The difference is evident in Ermanie’s outlook. She has plans. She wants to be a nurse, maybe make enough money to send her seven younger brothers and sisters to school, buy her father some good strong shoes and her mother a nice dress.
Ermanie’s favorite Bible event is the Israelites crossing the Red Sea. “It taught me that when people have faith in God, he takes care of them …” even in Haiti.
THE CHURCH TODAY IN STRIFE-TORN HAITI
How do churches in Haiti manage, in the face of national crisis? Jeantyard Elmera, a church leader observed:
“The people of Haiti have seen that their old ‘gods’ are not the answer to their problems. They do not believe in Catholicism anymore. They do not believe in Protestantism anymore. They do not believe in Voodooism anymore. They want the truth.”
According to Joseph Albert, Haitian evangelist, “It is quite impossible to live in Haiti. Starvation, suffering, crime, violence are spread all around …However, all of these things don’t prevent people from obeying the Gospel. …Three weeks ago, 75 people were baptized.” He added that in the last three years churches with which he works have registered 1, 174 baptisms.

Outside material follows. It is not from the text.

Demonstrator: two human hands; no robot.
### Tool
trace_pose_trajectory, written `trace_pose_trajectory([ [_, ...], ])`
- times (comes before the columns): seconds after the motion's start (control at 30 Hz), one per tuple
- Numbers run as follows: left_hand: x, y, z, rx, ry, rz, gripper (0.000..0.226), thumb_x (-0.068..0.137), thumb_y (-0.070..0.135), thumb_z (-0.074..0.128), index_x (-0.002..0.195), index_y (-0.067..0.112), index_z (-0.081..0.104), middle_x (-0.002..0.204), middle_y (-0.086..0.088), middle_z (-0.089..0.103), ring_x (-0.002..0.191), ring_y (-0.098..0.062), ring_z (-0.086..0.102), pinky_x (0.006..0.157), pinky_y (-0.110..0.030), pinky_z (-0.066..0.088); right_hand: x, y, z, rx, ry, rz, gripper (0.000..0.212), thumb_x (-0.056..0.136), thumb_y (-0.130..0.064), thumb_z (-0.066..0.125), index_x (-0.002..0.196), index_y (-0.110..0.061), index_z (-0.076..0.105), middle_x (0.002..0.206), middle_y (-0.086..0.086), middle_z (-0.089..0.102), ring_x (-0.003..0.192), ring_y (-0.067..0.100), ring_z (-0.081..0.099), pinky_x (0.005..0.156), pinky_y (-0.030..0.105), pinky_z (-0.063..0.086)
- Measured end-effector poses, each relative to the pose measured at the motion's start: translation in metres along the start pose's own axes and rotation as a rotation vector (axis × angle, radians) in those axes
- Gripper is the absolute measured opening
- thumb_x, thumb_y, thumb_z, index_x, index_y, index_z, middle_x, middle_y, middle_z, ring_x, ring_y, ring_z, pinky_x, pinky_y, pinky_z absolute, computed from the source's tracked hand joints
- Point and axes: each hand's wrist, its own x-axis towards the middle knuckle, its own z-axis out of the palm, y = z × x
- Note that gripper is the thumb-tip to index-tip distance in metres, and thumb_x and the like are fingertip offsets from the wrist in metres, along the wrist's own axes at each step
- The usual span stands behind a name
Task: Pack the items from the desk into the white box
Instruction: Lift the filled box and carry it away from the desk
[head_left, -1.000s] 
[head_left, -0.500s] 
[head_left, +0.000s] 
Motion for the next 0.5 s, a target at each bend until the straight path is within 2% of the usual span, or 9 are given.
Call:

Congregations dot the countryside, from Cap-Haitien on the north to the Port-au-Prince region on the south. One of the largest is Delmas Street, Port-au-Prince, with more than 300 members.
Joseph Worndle, who has served Haiti from a base in Puerto Rico and now lives in Florida, reports more than 6,000 baptisms and 40 congregations in six years of work in Haiti.
The Haitian Orphans Home, established in 1987 by Evelyn Boyd, has 56 children. Bill and Pam Keefer direct this work. Manna International, Redwood City, Calif., church, drills water wells, provides pumps and demonstrates agricultural methods. Workers for Manna in Haiti are Bill and Darla Moxon, and Brian and Tammy Wallace. A Christian development project, in cooperation with the Pleasant Valley church, Little Rock, Ark., has created a school in the city of Gonaives. Radio ministries are directed by Albert and Elmera.
Linda Parker is a graduate of Oklahoma Christian and has experience in journalism and graphic design. Her husband is a family counselor in Little Rock, Ark. They have two daughters and are members of the Pleasant Valley church, Little Rock.